Heureux de se retrouver au sommet d’un massif qui les unit plus qu’il ne les sépare, les scientifiques ont donc posé leur équipement à 4 800 mètres, dès l’aube du 31 mai, avant de s’affairer pendant près de huit heures.

Pour les aider à cartographier au millimètre près la topographie et l’épaisseur de la glace, ils ont pu cette fois compter sur un arsenal technologique incomparable à celui d’il y a un quart de siècle.
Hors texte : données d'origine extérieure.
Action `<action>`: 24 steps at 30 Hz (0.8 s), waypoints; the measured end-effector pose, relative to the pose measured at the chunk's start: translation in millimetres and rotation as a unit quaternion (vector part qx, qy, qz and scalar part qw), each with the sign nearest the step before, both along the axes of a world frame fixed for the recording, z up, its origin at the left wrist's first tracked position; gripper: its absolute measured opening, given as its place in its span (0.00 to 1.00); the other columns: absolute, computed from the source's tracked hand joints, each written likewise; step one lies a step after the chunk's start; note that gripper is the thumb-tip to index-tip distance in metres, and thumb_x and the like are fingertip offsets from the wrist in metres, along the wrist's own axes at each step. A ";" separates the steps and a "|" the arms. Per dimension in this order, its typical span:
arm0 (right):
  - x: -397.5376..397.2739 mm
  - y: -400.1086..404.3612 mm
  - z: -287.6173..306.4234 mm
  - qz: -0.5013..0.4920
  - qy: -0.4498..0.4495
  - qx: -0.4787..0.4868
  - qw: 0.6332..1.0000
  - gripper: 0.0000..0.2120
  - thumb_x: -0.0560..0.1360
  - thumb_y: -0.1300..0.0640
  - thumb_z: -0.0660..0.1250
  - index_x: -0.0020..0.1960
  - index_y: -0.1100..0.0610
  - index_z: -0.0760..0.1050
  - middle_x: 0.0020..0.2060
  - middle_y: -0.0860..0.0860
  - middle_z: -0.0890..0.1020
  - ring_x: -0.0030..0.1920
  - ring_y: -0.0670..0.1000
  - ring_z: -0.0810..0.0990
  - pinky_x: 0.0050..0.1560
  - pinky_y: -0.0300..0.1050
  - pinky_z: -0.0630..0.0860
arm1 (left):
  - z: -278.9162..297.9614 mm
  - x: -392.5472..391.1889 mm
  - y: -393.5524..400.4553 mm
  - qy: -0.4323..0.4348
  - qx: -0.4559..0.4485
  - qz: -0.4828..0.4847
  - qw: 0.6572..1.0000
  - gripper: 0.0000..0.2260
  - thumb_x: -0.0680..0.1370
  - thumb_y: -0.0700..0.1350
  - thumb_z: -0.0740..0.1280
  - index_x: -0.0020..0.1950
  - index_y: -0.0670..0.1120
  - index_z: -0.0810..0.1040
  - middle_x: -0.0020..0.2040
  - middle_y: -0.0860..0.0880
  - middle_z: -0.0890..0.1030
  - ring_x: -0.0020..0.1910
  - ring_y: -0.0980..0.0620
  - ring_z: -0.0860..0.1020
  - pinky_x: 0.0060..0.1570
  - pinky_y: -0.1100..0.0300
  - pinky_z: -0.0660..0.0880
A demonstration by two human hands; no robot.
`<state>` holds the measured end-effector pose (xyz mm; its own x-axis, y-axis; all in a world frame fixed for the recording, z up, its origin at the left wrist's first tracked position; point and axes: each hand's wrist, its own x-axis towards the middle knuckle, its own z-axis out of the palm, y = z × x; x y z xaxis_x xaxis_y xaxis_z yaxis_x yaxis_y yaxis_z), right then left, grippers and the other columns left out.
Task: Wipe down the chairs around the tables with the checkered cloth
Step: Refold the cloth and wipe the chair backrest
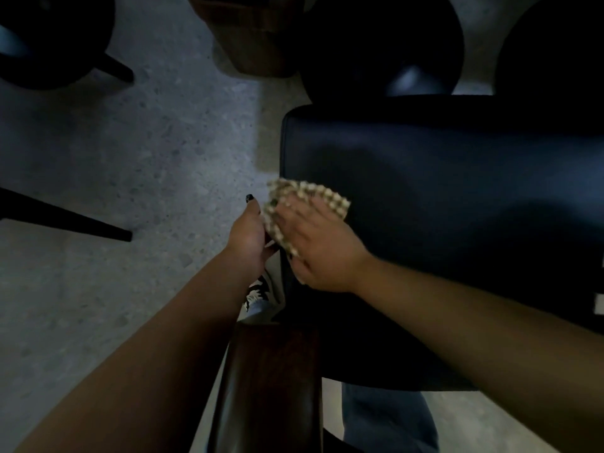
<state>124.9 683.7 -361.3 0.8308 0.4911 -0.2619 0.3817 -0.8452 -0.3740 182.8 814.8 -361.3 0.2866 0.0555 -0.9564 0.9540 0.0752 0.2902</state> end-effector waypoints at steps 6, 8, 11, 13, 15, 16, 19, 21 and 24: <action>-27.0 9.8 -7.0 0.082 -0.037 -0.128 0.988 0.26 0.74 0.45 0.60 0.69 0.55 0.72 0.70 0.54 0.71 0.73 0.55 0.65 0.73 0.53 0.56 | -3.1 5.4 -2.8 -0.001 0.048 -0.025 0.999 0.22 0.82 0.59 0.55 0.56 0.43 0.79 0.55 0.43 0.82 0.54 0.45 0.80 0.62 0.50 0.74; -13.8 10.4 -4.1 0.055 -0.052 -0.146 0.986 0.25 0.74 0.46 0.60 0.69 0.54 0.72 0.71 0.54 0.70 0.73 0.56 0.64 0.73 0.56 0.55 | 0.0 9.4 -7.1 -0.029 0.076 -0.054 0.995 0.18 0.82 0.56 0.57 0.54 0.45 0.80 0.52 0.45 0.83 0.53 0.46 0.81 0.59 0.51 0.76; 10.6 3.3 -1.8 -0.022 -0.022 -0.085 0.996 0.30 0.75 0.50 0.61 0.74 0.59 0.62 0.75 0.57 0.60 0.77 0.58 0.53 0.74 0.58 0.43 | 8.6 18.3 -10.9 -0.106 0.111 -0.108 0.982 0.10 0.81 0.49 0.60 0.48 0.48 0.80 0.46 0.49 0.83 0.47 0.50 0.80 0.47 0.57 0.79; 23.7 -4.7 5.8 -0.095 0.011 0.024 0.995 0.32 0.75 0.51 0.61 0.76 0.60 0.57 0.76 0.57 0.57 0.77 0.57 0.49 0.75 0.53 0.40 | 16.3 22.3 -12.0 -0.139 0.113 -0.108 0.978 0.07 0.80 0.46 0.62 0.47 0.48 0.79 0.42 0.52 0.83 0.42 0.56 0.80 0.41 0.62 0.79; 26.6 -11.3 18.0 -0.171 0.020 0.136 0.976 0.31 0.76 0.52 0.64 0.75 0.60 0.60 0.74 0.58 0.63 0.76 0.57 0.56 0.75 0.52 0.48 | 22.9 24.9 -10.9 -0.159 0.110 -0.117 0.974 0.06 0.79 0.44 0.64 0.46 0.48 0.79 0.39 0.53 0.82 0.39 0.58 0.80 0.38 0.64 0.78; 24.9 -14.5 23.9 -0.222 0.009 0.176 0.959 0.29 0.75 0.53 0.65 0.73 0.61 0.64 0.71 0.58 0.68 0.74 0.58 0.61 0.74 0.53 0.54 | 26.1 25.9 -10.4 -0.165 0.109 -0.126 0.972 0.05 0.79 0.43 0.64 0.45 0.48 0.79 0.39 0.52 0.82 0.39 0.58 0.80 0.38 0.64 0.77; 13.5 -24.3 36.0 -0.404 -0.046 0.233 0.883 0.23 0.75 0.55 0.66 0.67 0.61 0.71 0.61 0.58 0.76 0.62 0.57 0.72 0.64 0.56 0.69 | 32.2 28.0 -8.2 -0.177 0.103 -0.156 0.966 0.05 0.78 0.41 0.65 0.48 0.47 0.80 0.42 0.50 0.83 0.39 0.57 0.80 0.36 0.65 0.77; 5.7 -29.4 37.4 -0.496 -0.026 0.218 0.840 0.22 0.75 0.55 0.66 0.67 0.59 0.69 0.60 0.56 0.74 0.61 0.54 0.71 0.62 0.52 0.70 | 35.1 28.0 -7.3 -0.175 0.094 -0.159 0.967 0.05 0.78 0.40 0.66 0.50 0.47 0.80 0.45 0.49 0.84 0.42 0.56 0.81 0.39 0.62 0.77; -0.9 -32.9 31.2 -0.600 0.042 0.206 0.772 0.24 0.73 0.54 0.70 0.67 0.55 0.68 0.59 0.52 0.71 0.61 0.51 0.70 0.60 0.46 0.72 | 37.0 27.4 -5.6 -0.166 0.084 -0.160 0.970 0.04 0.77 0.42 0.67 0.50 0.48 0.80 0.47 0.49 0.84 0.47 0.53 0.82 0.45 0.58 0.78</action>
<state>123.9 650.8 -330.1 0.7407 -0.5631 -0.3665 -0.6239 -0.3739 -0.6863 210.1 809.2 -324.4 0.6049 0.0602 -0.7940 0.7731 -0.2835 0.5674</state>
Des drones équipés de détecteur Lidar, des GPS différentiels ou encore des géoradars dernier cri. « Chaque équipe a apporté là-haut ses outils les plus performants et ses connaissances », explique Ludovic Ravanel. Un partage des tâches efficace qui a vu les Français s’employer à relever les coordonnées GPS pendant que les Italiens pilotaient les drones.

« En 2022, on a mesuré des températures de +10 °C au sommet du mont Blanc »
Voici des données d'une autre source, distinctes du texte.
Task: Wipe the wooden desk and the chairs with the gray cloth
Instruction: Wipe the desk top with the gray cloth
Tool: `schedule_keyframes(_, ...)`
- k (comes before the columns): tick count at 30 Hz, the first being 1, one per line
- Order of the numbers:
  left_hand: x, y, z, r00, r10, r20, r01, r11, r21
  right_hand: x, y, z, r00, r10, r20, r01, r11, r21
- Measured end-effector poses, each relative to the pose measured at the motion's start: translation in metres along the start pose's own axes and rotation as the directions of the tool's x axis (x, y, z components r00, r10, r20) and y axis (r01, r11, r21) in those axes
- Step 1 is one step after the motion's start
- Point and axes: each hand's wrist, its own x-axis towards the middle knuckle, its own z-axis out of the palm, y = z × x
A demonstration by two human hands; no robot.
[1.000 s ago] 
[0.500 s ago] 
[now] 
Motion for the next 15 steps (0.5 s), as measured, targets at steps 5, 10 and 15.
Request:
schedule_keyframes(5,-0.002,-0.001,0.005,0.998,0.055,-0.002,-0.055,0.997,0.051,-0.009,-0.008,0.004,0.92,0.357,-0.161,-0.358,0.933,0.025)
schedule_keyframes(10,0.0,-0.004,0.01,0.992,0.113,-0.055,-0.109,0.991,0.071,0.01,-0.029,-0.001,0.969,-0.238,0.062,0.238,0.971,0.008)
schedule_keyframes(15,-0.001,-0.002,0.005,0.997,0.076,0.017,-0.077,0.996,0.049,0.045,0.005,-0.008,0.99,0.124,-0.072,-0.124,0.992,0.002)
Après ce travail de terrain, les scientifiques procèdent désormais au traitement des données. Une opération qui doit conduire à une modélisation en 3D de la calotte glaciaire. « Les premiers résultats, qu’il faudra encore affiner, laissent penser qu’elle serait au maximum épaisse de 22 mètres », confie Xavier Cailhol pour qui cette cartographie permettra, au gré des futures campagnes de mesures, d’en savoir davantage sur les conséquences du réchauffement climatique à cette altitude.

Dans les décennies à venir, le toit des Alpes pourrait, lui aussi, connaître d’importantes transformations. « En 2022, on a mesuré des températures de +10 °C au sommet du mont Blanc, ce qui n’est pas sans conséquence pour les glaciers, poursuit le chercheur français. Là où ils restaient toujours froids et collés à la roche auparavant, ils peuvent désormais passer à 0 °C et commencer à glisser. Et même si ce n’est pas encore le cas pour le sommet du mont Blanc, il est possible que sa calotte se réchauffe tout de même ».
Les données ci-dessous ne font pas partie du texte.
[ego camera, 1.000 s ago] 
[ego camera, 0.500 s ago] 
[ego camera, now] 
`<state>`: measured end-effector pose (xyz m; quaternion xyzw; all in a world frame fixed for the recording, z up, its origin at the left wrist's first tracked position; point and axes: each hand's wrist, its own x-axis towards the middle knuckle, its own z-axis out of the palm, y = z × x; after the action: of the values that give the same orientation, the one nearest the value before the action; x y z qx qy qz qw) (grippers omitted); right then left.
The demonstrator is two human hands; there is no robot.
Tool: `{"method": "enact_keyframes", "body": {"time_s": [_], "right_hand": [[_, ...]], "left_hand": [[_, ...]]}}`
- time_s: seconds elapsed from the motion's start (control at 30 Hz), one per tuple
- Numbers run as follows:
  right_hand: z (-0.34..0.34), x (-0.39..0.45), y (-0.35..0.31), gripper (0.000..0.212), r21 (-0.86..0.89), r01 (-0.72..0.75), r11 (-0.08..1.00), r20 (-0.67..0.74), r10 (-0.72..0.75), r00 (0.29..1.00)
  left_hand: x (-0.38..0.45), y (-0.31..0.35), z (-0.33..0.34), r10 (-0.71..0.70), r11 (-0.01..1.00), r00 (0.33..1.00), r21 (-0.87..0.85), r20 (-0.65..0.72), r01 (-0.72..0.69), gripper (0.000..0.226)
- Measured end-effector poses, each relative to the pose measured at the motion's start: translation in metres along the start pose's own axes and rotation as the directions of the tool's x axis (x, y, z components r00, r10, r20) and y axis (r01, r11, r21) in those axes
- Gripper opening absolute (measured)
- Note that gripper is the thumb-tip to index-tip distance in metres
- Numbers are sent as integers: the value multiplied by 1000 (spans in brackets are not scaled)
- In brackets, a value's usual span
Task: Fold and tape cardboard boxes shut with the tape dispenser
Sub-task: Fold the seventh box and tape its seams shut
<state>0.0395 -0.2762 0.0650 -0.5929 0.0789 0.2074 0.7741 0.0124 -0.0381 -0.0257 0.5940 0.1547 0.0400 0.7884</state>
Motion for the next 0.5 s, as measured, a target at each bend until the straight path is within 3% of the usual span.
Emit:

D’ici la fin de l’été, l’équipe, dont les travaux sont financés par la Région de la Vallée d’Aoste, pourra donc présenter au grand public une modélisation complète où figureront des éléments comme l’épaisseur ou le volume de glace contenu au sein de la calotte. Mais une phase de recherche ultérieure s’annonce tout aussi passionnante. La cordée franco-italienne projette en effet de revenir pour effectuer des carottages profonds dans la calotte, afin d’y lire les archives naturelles du climat alpin.

« Grâce à notre connaissance de la topographie de la calotte, on saura où prélever des échantillons d’une glace pouvant être parmi les plus anciennes jamais étudiée dans les Alpes », se réjouit l’équipe de chercheurs, impatiente de savoir si le mont Blanc abrite une glace plus ancienne que celle vieille de plus de dix millénaires collectée au col Gnifetti, dans le massif du Mont-Rose. Cette glace pourrait aussi contenir des traces de pollution ou d’autres indicateurs permettant d’en apprendre un peu plus sur le passé climatique des Alpes. Un trésor pour l’heure bien enfoui sous les crampons des alpinistes.